(TASK DIRECTIONS) Among the lines below, restate word for word only those from the line with "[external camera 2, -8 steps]" through the line with "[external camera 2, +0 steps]", with both end lines kept.

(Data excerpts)
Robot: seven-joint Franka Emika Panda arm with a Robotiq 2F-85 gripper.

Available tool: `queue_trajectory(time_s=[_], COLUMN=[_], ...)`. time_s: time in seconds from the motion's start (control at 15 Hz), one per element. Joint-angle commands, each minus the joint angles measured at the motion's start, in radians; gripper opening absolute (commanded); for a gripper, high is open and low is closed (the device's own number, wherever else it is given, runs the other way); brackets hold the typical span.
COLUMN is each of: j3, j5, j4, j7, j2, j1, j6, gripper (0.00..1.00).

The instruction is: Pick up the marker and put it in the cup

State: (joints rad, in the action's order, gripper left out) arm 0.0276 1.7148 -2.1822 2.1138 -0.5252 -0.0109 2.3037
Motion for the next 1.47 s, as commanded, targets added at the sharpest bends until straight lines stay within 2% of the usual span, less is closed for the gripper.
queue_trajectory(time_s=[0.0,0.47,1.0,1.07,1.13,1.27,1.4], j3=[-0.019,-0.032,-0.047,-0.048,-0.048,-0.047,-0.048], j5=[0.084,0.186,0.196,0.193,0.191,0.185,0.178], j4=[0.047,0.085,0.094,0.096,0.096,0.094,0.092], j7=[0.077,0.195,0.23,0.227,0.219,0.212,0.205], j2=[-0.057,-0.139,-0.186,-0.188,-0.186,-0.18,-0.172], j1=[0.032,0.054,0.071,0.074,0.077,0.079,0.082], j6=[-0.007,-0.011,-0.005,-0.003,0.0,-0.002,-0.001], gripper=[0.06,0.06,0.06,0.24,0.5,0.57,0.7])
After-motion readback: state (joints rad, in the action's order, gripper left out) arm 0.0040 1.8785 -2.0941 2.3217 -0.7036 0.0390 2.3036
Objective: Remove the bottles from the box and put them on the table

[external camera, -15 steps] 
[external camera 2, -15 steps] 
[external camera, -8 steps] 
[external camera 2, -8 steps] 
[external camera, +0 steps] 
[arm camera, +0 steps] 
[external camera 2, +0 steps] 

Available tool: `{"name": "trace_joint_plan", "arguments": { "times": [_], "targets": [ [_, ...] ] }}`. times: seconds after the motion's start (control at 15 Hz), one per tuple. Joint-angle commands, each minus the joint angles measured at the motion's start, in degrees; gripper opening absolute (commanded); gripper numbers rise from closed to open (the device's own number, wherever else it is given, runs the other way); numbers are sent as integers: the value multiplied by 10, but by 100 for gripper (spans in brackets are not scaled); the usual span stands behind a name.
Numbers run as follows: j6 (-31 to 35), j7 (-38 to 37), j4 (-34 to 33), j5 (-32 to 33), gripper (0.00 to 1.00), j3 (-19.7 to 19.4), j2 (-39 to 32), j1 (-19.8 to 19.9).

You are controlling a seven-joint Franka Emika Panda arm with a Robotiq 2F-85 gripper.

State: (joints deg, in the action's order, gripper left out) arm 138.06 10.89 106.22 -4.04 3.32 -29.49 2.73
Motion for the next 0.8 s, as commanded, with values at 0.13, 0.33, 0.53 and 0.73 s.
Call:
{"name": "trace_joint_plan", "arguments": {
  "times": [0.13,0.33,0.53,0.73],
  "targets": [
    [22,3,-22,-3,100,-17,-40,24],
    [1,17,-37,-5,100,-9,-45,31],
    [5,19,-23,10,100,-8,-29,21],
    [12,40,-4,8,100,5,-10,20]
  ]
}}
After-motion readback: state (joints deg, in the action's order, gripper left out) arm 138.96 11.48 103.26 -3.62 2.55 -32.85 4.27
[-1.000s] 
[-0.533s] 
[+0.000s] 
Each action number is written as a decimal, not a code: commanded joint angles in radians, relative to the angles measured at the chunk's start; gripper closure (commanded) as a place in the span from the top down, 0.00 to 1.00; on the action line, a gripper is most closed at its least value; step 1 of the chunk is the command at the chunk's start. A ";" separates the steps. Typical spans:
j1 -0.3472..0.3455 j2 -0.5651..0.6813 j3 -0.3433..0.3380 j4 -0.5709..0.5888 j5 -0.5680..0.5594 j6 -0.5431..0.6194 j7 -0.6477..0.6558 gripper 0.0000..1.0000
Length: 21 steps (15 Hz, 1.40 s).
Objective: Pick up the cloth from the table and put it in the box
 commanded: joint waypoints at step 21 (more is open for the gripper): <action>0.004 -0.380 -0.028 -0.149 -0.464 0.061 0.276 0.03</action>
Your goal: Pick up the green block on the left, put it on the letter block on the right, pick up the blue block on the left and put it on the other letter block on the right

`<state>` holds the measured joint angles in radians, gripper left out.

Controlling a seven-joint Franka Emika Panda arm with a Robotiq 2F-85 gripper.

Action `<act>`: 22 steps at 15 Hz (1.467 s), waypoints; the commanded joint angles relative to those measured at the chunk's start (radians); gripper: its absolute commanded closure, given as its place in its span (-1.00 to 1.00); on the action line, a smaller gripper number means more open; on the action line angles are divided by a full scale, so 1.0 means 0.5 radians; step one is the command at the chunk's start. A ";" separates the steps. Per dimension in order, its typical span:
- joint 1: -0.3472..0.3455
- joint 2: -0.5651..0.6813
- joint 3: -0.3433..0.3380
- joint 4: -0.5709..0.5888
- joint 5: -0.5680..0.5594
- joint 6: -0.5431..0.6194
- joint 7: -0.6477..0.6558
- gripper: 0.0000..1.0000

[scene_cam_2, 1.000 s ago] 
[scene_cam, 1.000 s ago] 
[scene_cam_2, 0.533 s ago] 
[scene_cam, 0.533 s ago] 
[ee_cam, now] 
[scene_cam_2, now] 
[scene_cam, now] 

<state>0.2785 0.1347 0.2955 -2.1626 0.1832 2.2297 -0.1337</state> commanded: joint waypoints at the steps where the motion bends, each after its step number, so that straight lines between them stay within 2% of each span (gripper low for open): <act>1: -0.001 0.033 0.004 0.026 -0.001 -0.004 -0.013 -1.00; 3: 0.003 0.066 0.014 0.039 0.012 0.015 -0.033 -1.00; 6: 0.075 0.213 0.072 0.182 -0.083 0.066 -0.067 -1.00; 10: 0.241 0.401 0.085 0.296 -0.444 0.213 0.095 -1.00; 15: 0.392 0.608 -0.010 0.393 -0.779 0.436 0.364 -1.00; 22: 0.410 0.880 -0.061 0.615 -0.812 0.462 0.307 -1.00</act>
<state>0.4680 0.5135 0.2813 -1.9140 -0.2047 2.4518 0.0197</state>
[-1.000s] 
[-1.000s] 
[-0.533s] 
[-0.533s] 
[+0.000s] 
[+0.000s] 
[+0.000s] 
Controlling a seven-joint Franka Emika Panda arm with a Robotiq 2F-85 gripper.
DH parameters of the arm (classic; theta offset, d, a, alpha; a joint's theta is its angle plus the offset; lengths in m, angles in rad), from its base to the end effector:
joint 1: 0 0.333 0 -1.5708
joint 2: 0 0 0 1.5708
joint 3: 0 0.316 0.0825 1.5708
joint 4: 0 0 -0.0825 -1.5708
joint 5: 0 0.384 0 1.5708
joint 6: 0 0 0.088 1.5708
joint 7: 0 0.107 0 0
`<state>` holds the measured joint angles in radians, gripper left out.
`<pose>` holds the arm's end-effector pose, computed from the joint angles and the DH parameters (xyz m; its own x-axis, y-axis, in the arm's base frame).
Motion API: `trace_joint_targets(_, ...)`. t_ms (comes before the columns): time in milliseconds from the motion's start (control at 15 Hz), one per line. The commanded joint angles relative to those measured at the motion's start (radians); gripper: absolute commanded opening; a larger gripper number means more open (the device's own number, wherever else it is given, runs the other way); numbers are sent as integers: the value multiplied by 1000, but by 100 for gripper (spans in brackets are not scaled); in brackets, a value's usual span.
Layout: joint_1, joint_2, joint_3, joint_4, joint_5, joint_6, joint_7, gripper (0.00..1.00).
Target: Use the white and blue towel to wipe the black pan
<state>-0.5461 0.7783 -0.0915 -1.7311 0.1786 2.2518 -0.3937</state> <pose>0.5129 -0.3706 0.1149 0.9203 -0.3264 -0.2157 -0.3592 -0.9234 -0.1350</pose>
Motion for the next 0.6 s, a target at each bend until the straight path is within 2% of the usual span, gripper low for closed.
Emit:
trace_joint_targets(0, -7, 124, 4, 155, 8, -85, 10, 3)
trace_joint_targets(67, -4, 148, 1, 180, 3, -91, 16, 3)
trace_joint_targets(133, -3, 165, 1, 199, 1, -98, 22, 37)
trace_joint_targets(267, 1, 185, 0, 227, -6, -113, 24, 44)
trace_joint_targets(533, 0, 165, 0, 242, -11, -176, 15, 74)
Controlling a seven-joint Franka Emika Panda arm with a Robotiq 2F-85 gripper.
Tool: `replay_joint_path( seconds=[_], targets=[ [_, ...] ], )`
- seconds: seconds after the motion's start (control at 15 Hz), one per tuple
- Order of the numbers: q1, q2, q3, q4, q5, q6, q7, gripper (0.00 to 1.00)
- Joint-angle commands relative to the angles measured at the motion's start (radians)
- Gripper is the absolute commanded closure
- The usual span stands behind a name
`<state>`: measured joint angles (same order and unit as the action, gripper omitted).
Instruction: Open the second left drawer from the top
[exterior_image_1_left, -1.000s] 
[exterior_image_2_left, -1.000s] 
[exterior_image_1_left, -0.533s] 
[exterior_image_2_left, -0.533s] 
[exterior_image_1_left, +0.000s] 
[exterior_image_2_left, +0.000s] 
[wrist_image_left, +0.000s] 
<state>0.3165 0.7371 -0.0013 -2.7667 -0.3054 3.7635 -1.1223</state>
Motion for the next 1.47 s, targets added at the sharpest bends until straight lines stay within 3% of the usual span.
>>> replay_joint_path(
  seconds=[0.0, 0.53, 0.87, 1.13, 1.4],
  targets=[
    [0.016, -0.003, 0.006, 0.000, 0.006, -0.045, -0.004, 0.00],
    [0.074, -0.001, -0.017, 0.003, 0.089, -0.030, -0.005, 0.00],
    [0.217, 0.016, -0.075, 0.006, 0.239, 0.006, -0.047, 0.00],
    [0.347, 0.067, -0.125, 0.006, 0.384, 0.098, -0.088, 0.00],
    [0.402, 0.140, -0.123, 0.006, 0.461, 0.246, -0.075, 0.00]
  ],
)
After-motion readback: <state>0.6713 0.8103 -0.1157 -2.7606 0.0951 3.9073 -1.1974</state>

(RESULT OF THIS EXERCISE)
[external camera 2, -8 steps] 
[external camera, +0 steps] 
[arm camera, +0 steps] 
[external camera 2, +0 steps] 

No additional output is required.